Your answer consists of the lines in the data that contain "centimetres". Copy each of them.
▼▼▼
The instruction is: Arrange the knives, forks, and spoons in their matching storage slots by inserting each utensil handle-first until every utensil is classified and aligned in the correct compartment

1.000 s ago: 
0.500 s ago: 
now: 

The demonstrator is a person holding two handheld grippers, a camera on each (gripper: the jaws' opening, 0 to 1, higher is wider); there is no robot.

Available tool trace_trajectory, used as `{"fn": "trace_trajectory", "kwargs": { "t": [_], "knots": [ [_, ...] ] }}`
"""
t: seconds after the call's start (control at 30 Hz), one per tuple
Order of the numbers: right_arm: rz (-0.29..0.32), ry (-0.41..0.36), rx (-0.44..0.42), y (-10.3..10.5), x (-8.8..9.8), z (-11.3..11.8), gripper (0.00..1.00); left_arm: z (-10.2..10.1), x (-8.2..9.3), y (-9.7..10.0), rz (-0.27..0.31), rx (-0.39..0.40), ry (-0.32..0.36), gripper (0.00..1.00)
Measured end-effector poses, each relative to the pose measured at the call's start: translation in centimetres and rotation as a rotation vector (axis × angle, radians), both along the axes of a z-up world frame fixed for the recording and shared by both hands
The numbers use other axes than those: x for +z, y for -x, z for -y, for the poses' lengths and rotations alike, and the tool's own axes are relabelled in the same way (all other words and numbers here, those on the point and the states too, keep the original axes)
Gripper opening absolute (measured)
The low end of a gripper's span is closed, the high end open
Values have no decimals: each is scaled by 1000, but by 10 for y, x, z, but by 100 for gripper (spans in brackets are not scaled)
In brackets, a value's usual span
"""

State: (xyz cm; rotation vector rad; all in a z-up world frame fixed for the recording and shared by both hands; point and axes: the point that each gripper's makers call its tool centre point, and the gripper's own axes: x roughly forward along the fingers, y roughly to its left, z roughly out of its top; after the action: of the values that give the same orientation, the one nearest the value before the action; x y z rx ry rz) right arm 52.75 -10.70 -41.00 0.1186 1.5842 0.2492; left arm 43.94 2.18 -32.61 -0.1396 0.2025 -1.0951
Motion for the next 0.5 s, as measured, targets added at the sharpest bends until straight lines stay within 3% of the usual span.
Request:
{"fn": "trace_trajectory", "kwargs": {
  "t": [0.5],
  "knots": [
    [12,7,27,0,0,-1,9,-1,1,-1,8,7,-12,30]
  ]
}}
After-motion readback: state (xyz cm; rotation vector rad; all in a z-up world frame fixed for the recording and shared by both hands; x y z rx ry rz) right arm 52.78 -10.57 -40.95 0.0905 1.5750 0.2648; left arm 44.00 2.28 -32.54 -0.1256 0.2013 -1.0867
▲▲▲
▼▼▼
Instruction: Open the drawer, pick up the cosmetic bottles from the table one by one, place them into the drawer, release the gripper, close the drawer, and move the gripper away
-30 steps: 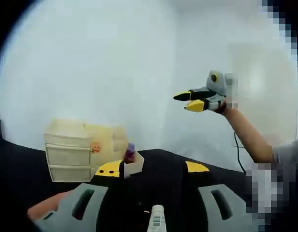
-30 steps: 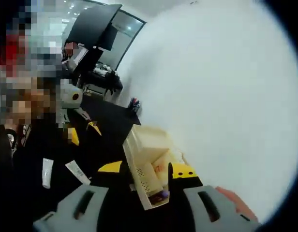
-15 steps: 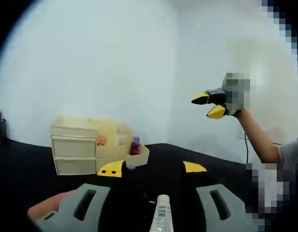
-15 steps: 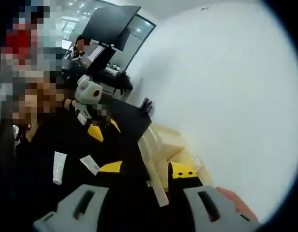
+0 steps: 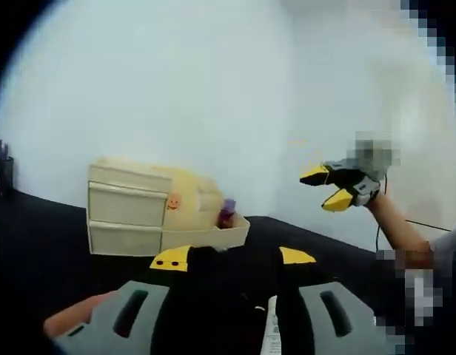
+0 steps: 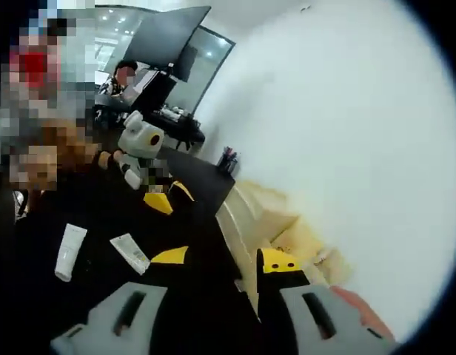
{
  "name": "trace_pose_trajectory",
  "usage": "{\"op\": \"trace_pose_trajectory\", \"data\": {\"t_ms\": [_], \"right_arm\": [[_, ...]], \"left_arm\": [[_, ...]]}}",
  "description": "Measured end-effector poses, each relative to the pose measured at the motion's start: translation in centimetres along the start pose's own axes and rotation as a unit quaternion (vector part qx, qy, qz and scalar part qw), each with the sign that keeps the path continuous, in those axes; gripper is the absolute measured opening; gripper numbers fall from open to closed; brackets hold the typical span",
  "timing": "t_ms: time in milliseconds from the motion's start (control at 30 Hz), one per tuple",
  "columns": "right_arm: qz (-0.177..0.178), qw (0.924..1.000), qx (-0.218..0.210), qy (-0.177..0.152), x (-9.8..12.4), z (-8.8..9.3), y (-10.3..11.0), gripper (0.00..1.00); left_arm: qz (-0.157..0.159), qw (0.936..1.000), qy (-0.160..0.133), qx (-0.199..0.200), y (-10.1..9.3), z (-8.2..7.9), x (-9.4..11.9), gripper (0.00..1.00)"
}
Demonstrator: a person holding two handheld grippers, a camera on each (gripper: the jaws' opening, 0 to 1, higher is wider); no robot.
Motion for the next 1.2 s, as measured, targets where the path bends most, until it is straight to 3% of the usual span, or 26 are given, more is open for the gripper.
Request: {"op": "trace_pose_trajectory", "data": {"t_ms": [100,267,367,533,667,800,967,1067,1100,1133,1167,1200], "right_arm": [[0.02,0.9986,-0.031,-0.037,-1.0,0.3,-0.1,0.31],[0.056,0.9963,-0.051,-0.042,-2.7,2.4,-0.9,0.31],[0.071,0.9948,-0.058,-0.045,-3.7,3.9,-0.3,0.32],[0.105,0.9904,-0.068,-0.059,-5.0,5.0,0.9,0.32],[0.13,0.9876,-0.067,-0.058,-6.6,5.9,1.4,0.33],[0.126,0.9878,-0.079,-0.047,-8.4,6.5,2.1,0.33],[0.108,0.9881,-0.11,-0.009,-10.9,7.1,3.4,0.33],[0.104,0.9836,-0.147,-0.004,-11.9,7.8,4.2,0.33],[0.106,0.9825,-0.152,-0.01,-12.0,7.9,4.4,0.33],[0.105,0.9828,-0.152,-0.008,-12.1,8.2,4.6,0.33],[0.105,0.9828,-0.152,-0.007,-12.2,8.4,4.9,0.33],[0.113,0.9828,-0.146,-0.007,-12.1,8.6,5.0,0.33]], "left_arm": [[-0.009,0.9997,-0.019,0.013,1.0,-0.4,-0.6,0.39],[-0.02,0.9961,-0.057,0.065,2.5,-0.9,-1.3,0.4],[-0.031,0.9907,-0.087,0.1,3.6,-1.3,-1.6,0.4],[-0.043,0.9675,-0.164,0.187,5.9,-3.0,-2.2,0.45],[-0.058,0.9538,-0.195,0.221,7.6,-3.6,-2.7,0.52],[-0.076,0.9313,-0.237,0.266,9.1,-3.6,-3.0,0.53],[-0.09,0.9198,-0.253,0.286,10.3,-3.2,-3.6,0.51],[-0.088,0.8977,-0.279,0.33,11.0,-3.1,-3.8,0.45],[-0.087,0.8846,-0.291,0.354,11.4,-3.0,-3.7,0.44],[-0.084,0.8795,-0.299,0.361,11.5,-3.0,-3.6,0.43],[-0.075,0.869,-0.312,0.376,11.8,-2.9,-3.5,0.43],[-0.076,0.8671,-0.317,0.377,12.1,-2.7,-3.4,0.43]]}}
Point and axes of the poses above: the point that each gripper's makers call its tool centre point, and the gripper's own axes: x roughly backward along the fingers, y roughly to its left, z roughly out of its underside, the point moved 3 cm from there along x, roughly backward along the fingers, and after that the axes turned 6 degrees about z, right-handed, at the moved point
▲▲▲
-- Reply --
Measured end-effector poses, each relative to the pose measured at the call's start: translation in centimetres and rotation as a rotation vector (axis × angle, radians), both along the axes of a z-up world frame fixed for the recording and shared by both hands
  "description": "Measured end-effector poses, each relative to the pose measured at the motion's start: translation in centimetres along the start pose's own axes and rotation as a unit quaternion (vector part qx, qy, qz and scalar part qw), each with the sign that keeps the path continuous, in those axes; gripper is the absolute measured opening; gripper numbers fall from open to closed; brackets hold the typical span",

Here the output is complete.